#### WHAT TO PRODUCE:
Look for "becomes" in each line of the entries, and return the matching lines.

#### DATA RECORDS:

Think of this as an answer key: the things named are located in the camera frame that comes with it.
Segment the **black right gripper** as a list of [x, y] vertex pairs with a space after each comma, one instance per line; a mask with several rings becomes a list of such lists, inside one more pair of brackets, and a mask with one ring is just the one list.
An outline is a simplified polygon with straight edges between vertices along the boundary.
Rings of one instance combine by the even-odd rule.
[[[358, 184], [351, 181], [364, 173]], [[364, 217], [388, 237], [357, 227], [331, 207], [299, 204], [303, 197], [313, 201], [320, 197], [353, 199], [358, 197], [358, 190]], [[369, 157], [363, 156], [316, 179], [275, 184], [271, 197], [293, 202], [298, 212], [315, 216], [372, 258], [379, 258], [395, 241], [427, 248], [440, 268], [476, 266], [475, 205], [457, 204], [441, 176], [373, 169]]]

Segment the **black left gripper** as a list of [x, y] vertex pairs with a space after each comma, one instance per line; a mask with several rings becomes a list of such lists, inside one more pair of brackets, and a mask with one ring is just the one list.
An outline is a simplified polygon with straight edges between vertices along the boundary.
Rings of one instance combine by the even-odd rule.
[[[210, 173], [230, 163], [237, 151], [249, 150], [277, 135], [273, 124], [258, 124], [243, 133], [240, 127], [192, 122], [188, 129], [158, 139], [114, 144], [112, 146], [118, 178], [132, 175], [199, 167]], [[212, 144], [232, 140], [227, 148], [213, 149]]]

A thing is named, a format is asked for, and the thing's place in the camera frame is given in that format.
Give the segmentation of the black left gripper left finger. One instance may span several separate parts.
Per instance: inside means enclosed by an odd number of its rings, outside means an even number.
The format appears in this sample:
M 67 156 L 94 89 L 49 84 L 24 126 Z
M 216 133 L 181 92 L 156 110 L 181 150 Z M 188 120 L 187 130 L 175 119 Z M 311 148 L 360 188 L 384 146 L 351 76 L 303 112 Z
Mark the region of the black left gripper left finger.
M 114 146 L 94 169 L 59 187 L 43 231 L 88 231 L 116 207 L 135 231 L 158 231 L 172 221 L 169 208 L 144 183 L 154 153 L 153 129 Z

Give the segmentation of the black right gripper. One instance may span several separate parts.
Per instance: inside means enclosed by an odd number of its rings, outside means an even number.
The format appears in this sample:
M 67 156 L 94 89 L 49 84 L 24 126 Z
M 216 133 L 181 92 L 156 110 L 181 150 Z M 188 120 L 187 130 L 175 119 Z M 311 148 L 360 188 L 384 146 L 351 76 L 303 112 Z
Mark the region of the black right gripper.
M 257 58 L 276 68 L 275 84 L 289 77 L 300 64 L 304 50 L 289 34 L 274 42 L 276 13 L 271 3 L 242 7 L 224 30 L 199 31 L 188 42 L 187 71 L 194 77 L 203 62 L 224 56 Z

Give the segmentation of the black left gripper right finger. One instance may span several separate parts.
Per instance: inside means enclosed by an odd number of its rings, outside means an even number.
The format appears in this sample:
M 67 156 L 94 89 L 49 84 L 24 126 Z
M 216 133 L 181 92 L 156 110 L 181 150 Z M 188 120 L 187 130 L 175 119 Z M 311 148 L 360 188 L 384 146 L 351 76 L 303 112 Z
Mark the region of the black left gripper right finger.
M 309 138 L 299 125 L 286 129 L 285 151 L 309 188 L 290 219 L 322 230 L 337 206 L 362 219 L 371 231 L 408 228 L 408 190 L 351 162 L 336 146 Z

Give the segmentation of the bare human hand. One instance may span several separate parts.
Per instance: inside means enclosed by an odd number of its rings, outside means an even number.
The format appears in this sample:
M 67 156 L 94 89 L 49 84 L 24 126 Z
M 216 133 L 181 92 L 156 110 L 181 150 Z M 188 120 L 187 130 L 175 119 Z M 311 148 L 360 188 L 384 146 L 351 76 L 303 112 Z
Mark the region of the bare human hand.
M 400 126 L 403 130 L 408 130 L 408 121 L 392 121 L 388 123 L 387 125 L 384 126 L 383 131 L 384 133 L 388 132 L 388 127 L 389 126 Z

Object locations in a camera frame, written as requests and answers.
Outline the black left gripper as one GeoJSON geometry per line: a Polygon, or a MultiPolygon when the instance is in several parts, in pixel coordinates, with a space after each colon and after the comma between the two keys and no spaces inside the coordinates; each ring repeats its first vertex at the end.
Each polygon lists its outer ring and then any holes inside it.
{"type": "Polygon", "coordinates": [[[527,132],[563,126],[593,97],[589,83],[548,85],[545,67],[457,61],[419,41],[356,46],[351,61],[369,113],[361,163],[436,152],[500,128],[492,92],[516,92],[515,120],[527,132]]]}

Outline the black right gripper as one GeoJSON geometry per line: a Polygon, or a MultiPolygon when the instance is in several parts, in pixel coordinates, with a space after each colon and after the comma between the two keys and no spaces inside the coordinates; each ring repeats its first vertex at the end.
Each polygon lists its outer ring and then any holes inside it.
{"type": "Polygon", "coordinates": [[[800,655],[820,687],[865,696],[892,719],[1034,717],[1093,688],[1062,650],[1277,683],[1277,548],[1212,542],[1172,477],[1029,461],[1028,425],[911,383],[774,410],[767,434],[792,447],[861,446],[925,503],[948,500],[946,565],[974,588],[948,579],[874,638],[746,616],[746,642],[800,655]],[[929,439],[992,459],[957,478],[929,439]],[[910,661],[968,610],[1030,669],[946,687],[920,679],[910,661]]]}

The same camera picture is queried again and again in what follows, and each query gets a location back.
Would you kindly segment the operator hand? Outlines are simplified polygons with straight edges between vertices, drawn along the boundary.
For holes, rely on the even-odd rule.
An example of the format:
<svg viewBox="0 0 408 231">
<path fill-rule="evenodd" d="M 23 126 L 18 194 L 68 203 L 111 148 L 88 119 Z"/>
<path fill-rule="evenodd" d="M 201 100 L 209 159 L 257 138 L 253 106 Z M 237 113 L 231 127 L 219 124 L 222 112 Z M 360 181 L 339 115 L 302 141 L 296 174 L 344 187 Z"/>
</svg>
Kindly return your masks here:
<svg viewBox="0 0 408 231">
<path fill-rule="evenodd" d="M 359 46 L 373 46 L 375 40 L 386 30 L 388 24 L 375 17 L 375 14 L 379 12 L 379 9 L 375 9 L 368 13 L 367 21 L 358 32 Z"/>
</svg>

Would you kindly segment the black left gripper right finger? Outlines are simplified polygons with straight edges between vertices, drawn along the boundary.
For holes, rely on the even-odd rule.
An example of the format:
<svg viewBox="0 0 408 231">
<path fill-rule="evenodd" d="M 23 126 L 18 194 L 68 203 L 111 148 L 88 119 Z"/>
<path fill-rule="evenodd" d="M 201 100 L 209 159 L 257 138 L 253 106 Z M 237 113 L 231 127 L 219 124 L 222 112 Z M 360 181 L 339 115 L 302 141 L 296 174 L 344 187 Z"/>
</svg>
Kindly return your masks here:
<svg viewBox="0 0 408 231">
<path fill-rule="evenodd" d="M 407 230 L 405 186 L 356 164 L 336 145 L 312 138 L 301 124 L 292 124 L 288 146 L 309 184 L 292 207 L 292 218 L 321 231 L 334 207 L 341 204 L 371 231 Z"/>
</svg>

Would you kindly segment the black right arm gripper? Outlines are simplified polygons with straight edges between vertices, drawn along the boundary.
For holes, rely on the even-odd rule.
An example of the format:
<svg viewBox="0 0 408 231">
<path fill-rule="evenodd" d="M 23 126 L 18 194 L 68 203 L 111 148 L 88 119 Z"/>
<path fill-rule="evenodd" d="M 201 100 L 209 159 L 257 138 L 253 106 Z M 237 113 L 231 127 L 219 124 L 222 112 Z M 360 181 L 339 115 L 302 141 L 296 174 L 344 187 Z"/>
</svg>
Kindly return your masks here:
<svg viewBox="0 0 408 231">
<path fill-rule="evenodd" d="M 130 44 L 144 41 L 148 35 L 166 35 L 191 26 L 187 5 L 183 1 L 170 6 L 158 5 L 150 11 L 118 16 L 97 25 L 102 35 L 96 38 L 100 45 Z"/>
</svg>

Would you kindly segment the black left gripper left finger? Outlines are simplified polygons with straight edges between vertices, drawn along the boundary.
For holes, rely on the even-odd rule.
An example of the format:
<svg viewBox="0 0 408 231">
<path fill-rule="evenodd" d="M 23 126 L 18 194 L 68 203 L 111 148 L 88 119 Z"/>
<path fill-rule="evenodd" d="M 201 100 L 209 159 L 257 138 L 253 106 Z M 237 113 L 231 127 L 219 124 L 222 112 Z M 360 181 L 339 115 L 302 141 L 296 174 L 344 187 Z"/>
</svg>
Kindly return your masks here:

#### WRITTEN SOLUTION:
Segment the **black right gripper** as a list of [x, y] vertex pairs with a space after each comma, one instance per line; a mask with several rings becomes a list of such lists, inside one more pair of brackets, and a mask with one ring is just the one list.
Segment the **black left gripper** as a list of [x, y] vertex pairs with a space after each comma, one instance per line; a mask with several rings becomes a list of such lists, inside one more pair of brackets, and a mask with one ring is just the one list.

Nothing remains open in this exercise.